一時之間,大家都忙忙碌碌的在拍攝,唐嘉揚全情投入和小童星對戲,狀態比之前好了不少,拍攝的進度也符合預期。
井曉就在一邊給王新元做實時匯報,重點匯報了秦文滄和張飛翔。
王新元將這兩人記在了自己的小本本上。
其實《破魔》劇組整體還是非常和諧,雖然說劇組有像秦文滄、張飛翔之類嚼舌根的長嘴男,但他們畢竟是少數,而且一般有名有姓的演員也不會和他們主動接觸。況且大家都知道秦文滄的角色是怎么來的,心里頭還是比較看不上。
張從德本不想找秦文滄來演鬼王厲千城,他自己有看好的演員,但秦文滄偏偏就看上了這個角色。而且《破魔》是一部耽改,目前在國內還屬于邊緣題材,一旦不能過審,損失相當慘重。所以迫于資金壓力,張從德接受了投資方送進來的人,并且盡可能的在不影響原著的前提下縮減了厲千城的戲份。

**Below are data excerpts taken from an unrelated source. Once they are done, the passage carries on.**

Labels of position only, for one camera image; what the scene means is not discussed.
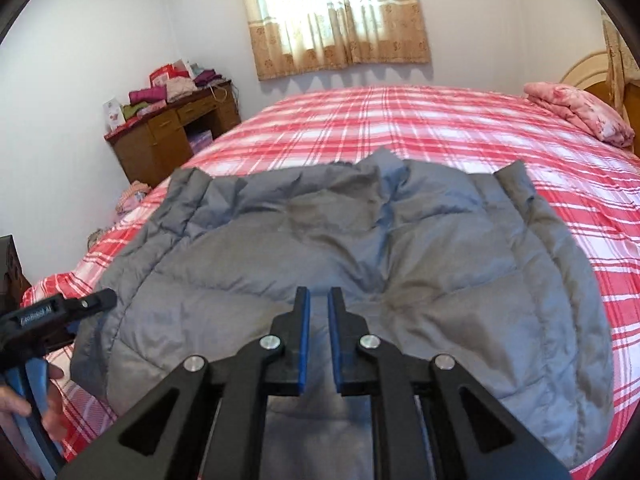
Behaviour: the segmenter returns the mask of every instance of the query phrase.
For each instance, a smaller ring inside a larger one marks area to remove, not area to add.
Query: window
[[[245,0],[258,78],[428,62],[417,0]]]

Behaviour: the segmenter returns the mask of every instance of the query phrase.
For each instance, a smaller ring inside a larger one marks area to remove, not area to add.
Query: white wall
[[[596,0],[420,0],[433,62],[356,66],[259,82],[242,0],[168,0],[182,56],[231,77],[241,114],[284,96],[366,84],[434,84],[520,94],[530,80],[558,80],[604,45]]]
[[[31,0],[0,44],[0,234],[30,280],[75,267],[129,185],[102,104],[175,59],[163,0]]]

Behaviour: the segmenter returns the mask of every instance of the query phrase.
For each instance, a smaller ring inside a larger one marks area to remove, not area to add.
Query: silver bolt
[[[440,354],[436,356],[436,366],[440,370],[451,370],[456,365],[456,360],[449,354]]]
[[[364,335],[360,338],[360,346],[367,350],[373,350],[380,346],[380,338],[373,334]]]
[[[188,372],[197,372],[204,367],[204,358],[199,355],[187,357],[182,364]]]
[[[276,335],[266,335],[260,339],[260,346],[265,350],[275,350],[280,343],[280,338]]]

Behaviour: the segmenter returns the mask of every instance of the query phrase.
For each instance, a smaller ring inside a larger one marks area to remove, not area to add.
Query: plaid bedsheet
[[[386,87],[287,98],[218,139],[187,166],[212,176],[357,161],[380,146],[401,158],[468,172],[522,159],[539,190],[589,257],[612,325],[615,417],[605,448],[574,471],[591,476],[615,445],[640,398],[640,160],[607,146],[519,97],[452,88]],[[167,182],[113,229],[72,271],[48,277],[24,297],[89,293],[103,270],[158,207]],[[68,370],[71,349],[50,359]],[[70,433],[66,457],[113,421],[76,384],[59,384]]]

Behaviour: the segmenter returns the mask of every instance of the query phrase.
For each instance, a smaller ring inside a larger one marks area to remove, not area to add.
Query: finger
[[[49,363],[49,379],[53,379],[55,381],[63,379],[65,373],[61,368],[58,368],[56,365],[52,365]]]
[[[55,413],[62,413],[62,394],[54,383],[49,383],[47,391],[47,406]]]
[[[8,386],[0,386],[0,412],[31,415],[31,405]]]
[[[65,419],[59,413],[55,413],[53,410],[47,411],[42,417],[42,427],[49,433],[49,436],[53,441],[60,441],[66,438],[67,428],[65,425]]]

要說這也是張從德心頭的一根刺,所以在拍攝的時候對秦文滄態度也是不咸不淡。如果說秦文滄演技尚可倒也沒什么,但他真的是半點演技都沒,每每都氣的張從德想爆粗口。
唐嘉揚順利拍完前兩幕,已經將近三點,他有些累,還需要補妝,所以去了休息室。
井曉看得出來他情緒低落,也知道是因為蔣崇釗和夏秋有感情戲的緣故,但她也沒辦法說什么,在她這種單身狗看來,這就是很正常的事情,如果他自己將來轉型,也得拍吻戲呀。

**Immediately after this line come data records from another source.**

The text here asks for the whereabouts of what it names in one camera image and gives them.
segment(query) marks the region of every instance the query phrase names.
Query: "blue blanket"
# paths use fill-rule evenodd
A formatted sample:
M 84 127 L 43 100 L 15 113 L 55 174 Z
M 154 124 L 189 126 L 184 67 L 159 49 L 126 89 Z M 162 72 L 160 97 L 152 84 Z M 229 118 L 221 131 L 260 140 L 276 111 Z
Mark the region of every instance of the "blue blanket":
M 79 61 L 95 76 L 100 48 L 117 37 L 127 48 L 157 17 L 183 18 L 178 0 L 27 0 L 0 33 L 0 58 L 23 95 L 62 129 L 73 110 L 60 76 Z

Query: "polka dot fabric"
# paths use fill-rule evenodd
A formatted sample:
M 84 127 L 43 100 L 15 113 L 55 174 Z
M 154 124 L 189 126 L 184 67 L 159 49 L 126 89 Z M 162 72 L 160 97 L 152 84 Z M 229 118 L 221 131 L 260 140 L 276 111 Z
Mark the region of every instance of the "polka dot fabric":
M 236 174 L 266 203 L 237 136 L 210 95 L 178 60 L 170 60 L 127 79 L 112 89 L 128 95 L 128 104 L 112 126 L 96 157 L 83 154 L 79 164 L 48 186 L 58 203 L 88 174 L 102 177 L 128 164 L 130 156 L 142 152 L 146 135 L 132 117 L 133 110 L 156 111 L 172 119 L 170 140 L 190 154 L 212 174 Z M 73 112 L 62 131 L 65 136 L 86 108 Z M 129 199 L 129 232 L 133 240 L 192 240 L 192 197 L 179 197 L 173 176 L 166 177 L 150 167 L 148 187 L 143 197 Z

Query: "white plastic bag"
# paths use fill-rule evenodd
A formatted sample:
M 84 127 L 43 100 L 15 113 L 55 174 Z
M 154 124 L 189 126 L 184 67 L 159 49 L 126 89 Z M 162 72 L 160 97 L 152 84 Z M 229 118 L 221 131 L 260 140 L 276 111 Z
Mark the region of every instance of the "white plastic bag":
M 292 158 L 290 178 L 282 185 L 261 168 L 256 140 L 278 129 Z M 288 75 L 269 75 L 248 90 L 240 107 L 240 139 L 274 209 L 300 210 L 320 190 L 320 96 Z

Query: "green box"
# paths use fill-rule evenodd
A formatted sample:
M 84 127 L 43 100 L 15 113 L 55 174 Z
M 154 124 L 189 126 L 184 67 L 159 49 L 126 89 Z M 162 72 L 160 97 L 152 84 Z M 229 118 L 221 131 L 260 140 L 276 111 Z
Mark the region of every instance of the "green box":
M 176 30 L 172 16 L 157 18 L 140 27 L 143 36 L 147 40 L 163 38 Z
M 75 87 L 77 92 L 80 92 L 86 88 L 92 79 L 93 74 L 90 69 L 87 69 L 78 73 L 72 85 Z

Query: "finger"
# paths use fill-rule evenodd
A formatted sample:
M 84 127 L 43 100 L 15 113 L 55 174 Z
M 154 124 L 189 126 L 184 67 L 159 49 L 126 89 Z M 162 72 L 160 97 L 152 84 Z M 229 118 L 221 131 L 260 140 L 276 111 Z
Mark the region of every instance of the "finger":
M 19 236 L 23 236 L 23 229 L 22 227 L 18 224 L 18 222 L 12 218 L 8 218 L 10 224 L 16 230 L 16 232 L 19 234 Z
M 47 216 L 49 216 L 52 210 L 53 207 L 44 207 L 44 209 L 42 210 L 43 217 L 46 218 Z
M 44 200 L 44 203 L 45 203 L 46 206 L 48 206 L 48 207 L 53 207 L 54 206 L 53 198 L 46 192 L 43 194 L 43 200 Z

唐嘉揚走了大概十來分鐘,他雖然就帶了一個助理,但是劇組還有劇組助理,張從德很寵自己的搖錢樹,給唐嘉揚分配了三個劇組助理,唐嘉揚一走,這幾個人就跟著走,看起來是挺聲勢浩大。
秦文滄對張飛翔說:“當年我和唐嘉揚從其選秀,大家都是菜雞,我還指點過他呢,沒想到果然是只能共苦不能同干呢。”